By KRIS REILLY
More than a few Lucerne Valley residents have difficulty getting vehicles in and out of their own driveways. If they want to change that, forming a special road district may be their only option.
A larger-than-normal crowd showed up at the July 24 meeting of the Lucerne Valley Municipal Advisory Council. Many of those who attended live on dirt roads which are not maintained by San Bernardino County.
Residents of the eastern Lucerne Valley neighborhood known as the Russell Tract have been hit hard by flooding over the last two years. Some of the roads were rendered impassable by sand and ruts, but the county will not repair roads which are not part of its county maintenance system.
Retired Air Force Lt. Col. Ray Clark has lived in the Russell Tract for 35 years. After the flooding, he paid a contractor several hundred dollars to bulldoze and grade his road, with some help from other residents. He then spent another $300 on a metal device which he periodically drags on the road with his pickup.
He said his half-mile stretch of Palomar Trail is passable “because I keep it that way my personal self. There is some heavy sand on it, but it’s good enough to drive.”
Special Districts Supervisor Jeffery Rigney and two of his colleagues explained the county maintenance system to the crowd. Decades ago, the county determined which roads it would and would not maintain. Some dirt roads were grandfathered into the system, and some were left out.
For a road to get into the system now, it must be paved and must meet certain length requirements. County crews and contractors are strictly forbidden from working on non-maintained roads.
Flood control basins in the Cushenbury Creek area could prevent flooding, but that project could cost $30 million and doesn’t appear likely to happen anytime soon.
Another option for residents on non-maintained dirt roads would be to form a special road district. Special Districts Regional Manager Pamela Vandervoort explained this process to the audience. Each person within the district would pay an annual tax, and the money would go directly to road maintenance for that area.
Vandervoort presented some hypothetical numbers to show what such a district would cost the land owners. According to the estimates, if the entire town formed a dirt road maintenance district, the bill would be approximately $47 per year and would be paid only by those who live on non-maintained roads. She said the cost for the first year would be approximately three times that because of the initial expense of getting the roads up to snuff.
She stressed that these are only rough estimates and that this plan would only come to pass if the community approved it.
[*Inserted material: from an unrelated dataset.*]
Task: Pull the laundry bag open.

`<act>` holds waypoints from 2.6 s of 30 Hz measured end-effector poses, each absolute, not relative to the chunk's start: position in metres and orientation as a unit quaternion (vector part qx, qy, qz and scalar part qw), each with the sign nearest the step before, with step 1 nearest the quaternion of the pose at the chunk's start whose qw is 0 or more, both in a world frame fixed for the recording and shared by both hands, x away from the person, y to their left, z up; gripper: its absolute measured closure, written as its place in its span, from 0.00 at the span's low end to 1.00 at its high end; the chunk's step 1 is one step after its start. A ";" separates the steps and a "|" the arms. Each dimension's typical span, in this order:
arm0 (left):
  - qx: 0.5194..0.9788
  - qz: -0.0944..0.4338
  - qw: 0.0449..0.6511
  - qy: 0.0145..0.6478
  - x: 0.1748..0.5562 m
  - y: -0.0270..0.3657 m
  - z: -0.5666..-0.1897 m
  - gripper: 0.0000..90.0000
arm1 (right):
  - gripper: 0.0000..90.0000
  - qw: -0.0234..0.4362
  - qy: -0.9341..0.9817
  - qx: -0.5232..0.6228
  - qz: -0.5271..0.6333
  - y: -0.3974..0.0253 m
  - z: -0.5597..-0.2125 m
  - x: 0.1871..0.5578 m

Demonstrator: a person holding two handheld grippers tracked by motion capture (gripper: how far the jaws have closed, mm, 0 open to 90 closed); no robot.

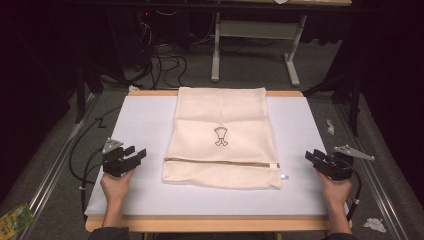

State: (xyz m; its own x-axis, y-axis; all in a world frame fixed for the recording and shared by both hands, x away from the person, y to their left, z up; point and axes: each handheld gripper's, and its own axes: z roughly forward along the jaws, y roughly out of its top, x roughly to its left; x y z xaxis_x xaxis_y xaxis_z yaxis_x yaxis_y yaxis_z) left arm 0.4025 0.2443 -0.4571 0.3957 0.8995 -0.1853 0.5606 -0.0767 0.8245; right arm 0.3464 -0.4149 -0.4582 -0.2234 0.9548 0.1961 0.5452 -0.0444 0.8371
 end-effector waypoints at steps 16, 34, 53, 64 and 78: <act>0.715 0.189 0.429 0.518 0.410 0.239 -0.467 0.52 | 0.64 0.233 0.660 0.580 0.417 -0.408 -0.465 0.354; 0.720 0.195 0.414 0.522 0.416 0.234 -0.475 0.52 | 0.64 0.232 0.664 0.584 0.405 -0.407 -0.470 0.358; 0.715 0.203 0.414 0.525 0.419 0.234 -0.483 0.51 | 0.63 0.235 0.665 0.589 0.395 -0.405 -0.473 0.359; 0.716 0.206 0.417 0.520 0.417 0.234 -0.484 0.49 | 0.60 0.235 0.660 0.589 0.403 -0.406 -0.475 0.358; 0.719 0.229 0.426 0.500 0.410 0.232 -0.484 0.43 | 0.53 0.259 0.659 0.583 0.398 -0.402 -0.475 0.353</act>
A ballot initiative would need to be approved by two thirds of the voters.
“We’re happy to do it but we’re not going to make you do it; it has to go to a vote,” Vandervoort said. “You’d have to pass this as a tax. ... It’s not that it’s impossible, but you would have to do the work. ... You would really have to get on the phone and call your neighbors.”
Vandervoort said the Russell Tract could vote to create its own smaller maintenance district, but the bill would be higher.
“The more people that participate, the lower the cost,” she said.
Clark fears that many residents would not be able to afford the cost of a special district.
“A lot of people live month to month,” he said. “They don’t have any extra money.”
Clark is now 88, and he doesn’t know how much longer he’ll be able to keep maintaining his small section of road.
“I don’t know any other options,” he said, “except to just keep struggling along like I’m doing.”